This series of blogs (and the previous series) describe Sagan’s baloney detection kit – his 20 most common pitfalls of common sense and 9 cognitive tools and techniques that can be used to avoid falsehood and deception – here summarised:

9 cognitive tools and techniques –

  1. The facts
  2. You had a substantive debate
  3. You’ve covered arguments from authority
  4. You have several hypotheses
  5. You aren’t overly attached to any one hypothesis, especially if it’s your own
  6. You have the numbers
  7. Every link in the chain works
  8. Occam’s Razor has been applied
  9. Your hypotheses can be falsified

20 most common pitfalls of common sense –

  1. ad hominem
  2. argument from authority
  3. argument from adverse consequences
  4. appeal to ignorance
  5. special pleading
  6. begging the question, also called assuming the answer
  7. observational selection, also called the enumeration of favourable circumstances
  8. statistics of small numbers
  9. misunderstanding of the nature of statistics
  10. inconsistency
  11. non sequitur
  12. post hoc, ergo propter hoc — Latin for “It happened after, so it was caused by”
  13. meaningless question
  14. excluded middle, or false dichotomy
  15. short-term vs. long-term
  16. slippery slope, related to excluded middle
  17. confusion of correlation and causation
  18. straw man
  19. suppressed evidence, or half-truths
  20. weasel words

Sagan ends the chapter from his book (The Demon-Haunted World: Science as a Candle in the Dark) with a necessary disclaimer:

Like all tools, the baloney detection kit can be misused, applied out of context, or even employed as a rote alternative to thinking. But applied judiciously, it can make all the difference in the world — not least in evaluating our own arguments before we present them to others.

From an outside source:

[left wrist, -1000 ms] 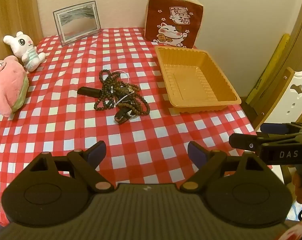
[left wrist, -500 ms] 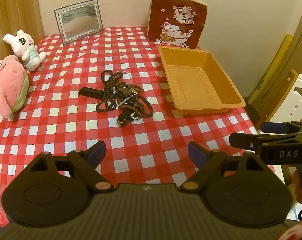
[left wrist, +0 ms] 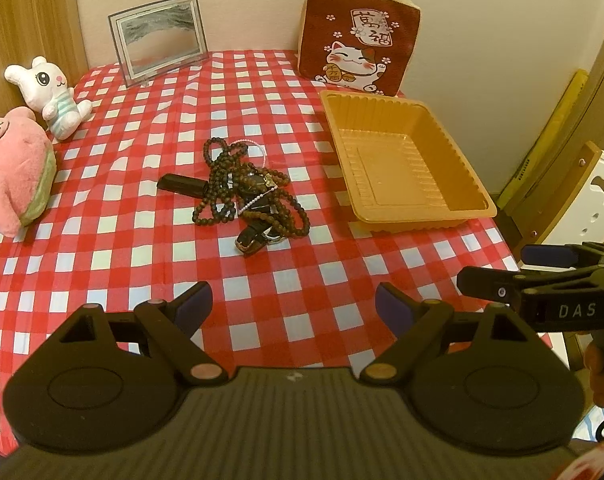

… and to end on a further note of caution, long before Sagan equipped us with the antidote to the “common pitfalls of common sense”, he told Jonathan Cott (an American author, journalist, and editor) in an interview for Rolling Stone, published on 25 December 1985:

“Common sense works fine for the universe we’re used to, for time scales of decades, for a space between a tenth of a millimetre and a few thousand kilometres, and for speeds much less than the speed of light. Once we leave those domains of human experience, there’s no reason to expect the laws of nature to continue to obey our expectations, since our expectations are dependent on a limited set of experiences.

[…]

We have to be very careful not to impose our hopes and desires on the cosmos, but instead, in the scientific tradition and with the most open mind possible, see what the cosmos is saying to us.”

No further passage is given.